• [WORK INSTRUCTIONS]
The entries that follow need to be retyped verbatim.

[Opening GIVEN DATA section]

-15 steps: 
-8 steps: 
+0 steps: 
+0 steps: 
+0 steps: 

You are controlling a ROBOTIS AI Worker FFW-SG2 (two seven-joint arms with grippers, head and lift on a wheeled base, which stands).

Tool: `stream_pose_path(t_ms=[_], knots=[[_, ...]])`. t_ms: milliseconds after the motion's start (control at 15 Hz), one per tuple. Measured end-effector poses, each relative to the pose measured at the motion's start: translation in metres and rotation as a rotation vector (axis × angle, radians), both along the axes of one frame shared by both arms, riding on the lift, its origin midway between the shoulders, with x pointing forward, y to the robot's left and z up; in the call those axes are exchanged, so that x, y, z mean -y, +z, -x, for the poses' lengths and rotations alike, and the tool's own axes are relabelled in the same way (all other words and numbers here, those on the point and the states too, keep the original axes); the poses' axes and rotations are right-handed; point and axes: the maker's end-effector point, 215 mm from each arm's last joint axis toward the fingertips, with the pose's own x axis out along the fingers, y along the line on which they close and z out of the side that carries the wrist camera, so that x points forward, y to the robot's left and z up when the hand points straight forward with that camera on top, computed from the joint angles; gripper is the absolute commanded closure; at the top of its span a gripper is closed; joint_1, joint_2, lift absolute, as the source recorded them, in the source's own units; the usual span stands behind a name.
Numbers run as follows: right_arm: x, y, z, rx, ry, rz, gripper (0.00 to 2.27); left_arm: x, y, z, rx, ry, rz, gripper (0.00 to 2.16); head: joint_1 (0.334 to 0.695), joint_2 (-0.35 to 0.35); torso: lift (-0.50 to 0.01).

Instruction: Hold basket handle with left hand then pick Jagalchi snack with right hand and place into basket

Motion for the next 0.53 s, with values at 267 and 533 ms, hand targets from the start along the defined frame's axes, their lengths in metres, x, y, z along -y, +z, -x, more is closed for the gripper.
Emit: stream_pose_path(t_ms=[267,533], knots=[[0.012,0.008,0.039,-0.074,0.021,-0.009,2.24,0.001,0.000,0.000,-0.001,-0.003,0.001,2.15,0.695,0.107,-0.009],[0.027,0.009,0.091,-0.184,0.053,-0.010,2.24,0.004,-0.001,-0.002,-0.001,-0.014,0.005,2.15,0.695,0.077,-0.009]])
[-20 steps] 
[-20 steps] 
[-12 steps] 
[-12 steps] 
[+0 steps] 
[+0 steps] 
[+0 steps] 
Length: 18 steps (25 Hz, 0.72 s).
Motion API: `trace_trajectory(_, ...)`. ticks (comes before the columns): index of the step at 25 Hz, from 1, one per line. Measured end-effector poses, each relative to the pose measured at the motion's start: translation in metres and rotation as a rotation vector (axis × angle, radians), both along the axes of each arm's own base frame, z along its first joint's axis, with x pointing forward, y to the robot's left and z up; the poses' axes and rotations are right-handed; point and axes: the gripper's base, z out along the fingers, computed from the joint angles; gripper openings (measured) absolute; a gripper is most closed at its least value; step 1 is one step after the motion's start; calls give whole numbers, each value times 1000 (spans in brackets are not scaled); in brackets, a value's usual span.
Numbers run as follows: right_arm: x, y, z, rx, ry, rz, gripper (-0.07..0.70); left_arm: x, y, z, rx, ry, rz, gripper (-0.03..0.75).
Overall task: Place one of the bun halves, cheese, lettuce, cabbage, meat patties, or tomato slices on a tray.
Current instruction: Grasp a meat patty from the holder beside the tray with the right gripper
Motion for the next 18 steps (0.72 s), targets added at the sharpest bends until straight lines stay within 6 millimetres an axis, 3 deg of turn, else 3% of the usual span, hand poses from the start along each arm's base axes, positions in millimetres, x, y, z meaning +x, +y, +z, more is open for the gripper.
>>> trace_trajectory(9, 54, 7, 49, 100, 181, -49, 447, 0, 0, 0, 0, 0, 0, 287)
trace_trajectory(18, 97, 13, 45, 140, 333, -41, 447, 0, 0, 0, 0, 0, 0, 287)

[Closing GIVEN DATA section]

• [RESULT BELOW]
-15 steps: 
-8 steps: 
+0 steps: 
+0 steps: 
+0 steps: 

You are controlling a ROBOTIS AI Worker FFW-SG2 (two seven-joint arms with grippers, head and lift on a wheeled base, which stands).

Tool: `stream_pose_path(t_ms=[_], knots=[[_, ...]])`. t_ms: milliseconds after the motion's start (control at 15 Hz), one per tuple. Measured end-effector poses, each relative to the pose measured at the motion's start: translation in metres and rotation as a rotation vector (axis × angle, radians), both along the axes of one frame shared by both arms, riding on the lift, its origin midway between the shoulders, with x pointing forward, y to the robot's left and z up; in the call those axes are exchanged, so that x, y, z mean -y, +z, -x, for the poses' lengths and rotations alike, and the tool's own axes are relabelled in the same way (all other words and numbers here, those on the point and the states too, keep the original axes); the poses' axes and rotations are right-handed; point and axes: the maker's end-effector point, 215 mm from each arm's last joint axis toward the fingertips, with the pose's own x axis out along the fingers, y along the line on which they close and z out of the side that carries the wrist camera, so that x points forward, y to the robot's left and z up when the hand points straight forward with that camera on top, computed from the joint angles; gripper is the absolute commanded closure; at the top of its span a gripper is closed; joint_1, joint_2, lift absolute, as the source recorded them, in the source's own units; the usual span stands behind a name.
Numbers run as follows: right_arm: x, y, z, rx, ry, rz, gripper (0.00 to 2.27); left_arm: x, y, z, rx, ry, rz, gripper (0.00 to 2.16); head: joint_1 (0.334 to 0.695), joint_2 (-0.35 to 0.35); torso: lift (-0.50 to 0.01).

Instruction: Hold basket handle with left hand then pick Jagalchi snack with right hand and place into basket

Motion for the next 0.53 s, with values at 267 and 533 ms, hand targets from the start along the defined frame's axes, their lengths in metres, x, y, z along -y, +z, -x, more is closed for the gripper.
Emit: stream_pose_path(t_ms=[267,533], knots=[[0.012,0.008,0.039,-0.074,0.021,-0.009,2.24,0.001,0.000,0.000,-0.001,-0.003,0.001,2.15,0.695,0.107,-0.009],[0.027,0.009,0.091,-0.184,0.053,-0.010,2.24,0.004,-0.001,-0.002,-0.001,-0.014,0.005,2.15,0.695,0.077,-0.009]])
[-20 steps] 
[-20 steps] 
[-12 steps] 
[-12 steps] 
[+0 steps] 
[+0 steps] 
[+0 steps] 
Length: 18 steps (25 Hz, 0.72 s).
Motion API: `trace_trajectory(_, ...)`. ticks (comes before the columns): index of the step at 25 Hz, from 1, one per line. Measured end-effector poses, each relative to the pose measured at the motion's start: translation in metres and rotation as a rotation vector (axis × angle, radians), both along the axes of each arm's own base frame, z along its first joint's axis, with x pointing forward, y to the robot's left and z up; the poses' axes and rotations are right-handed; point and axes: the gripper's base, z out along the fingers, computed from the joint angles; gripper openings (measured) absolute; a gripper is most closed at its least value; step 1 is one step after the motion's start; calls give whole numbers, each value times 1000 (spans in brackets are not scaled); in brackets, a value's usual span.
Numbers run as follows: right_arm: x, y, z, rx, ry, rz, gripper (-0.07..0.70); left_arm: x, y, z, rx, ry, rz, gripper (-0.03..0.75).
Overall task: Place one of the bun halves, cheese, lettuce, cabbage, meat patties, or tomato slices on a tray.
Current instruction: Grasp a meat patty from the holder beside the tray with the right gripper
Motion for the next 18 steps (0.72 s), targets added at the sharpest bends until straight lines stay within 6 millimetres an axis, 3 deg of turn, else 3% of the usual span, hand poses from the start along each arm's base axes, positions in millimetres, x, y, z meaning +x, +y, +z, more is open for the gripper.
>>> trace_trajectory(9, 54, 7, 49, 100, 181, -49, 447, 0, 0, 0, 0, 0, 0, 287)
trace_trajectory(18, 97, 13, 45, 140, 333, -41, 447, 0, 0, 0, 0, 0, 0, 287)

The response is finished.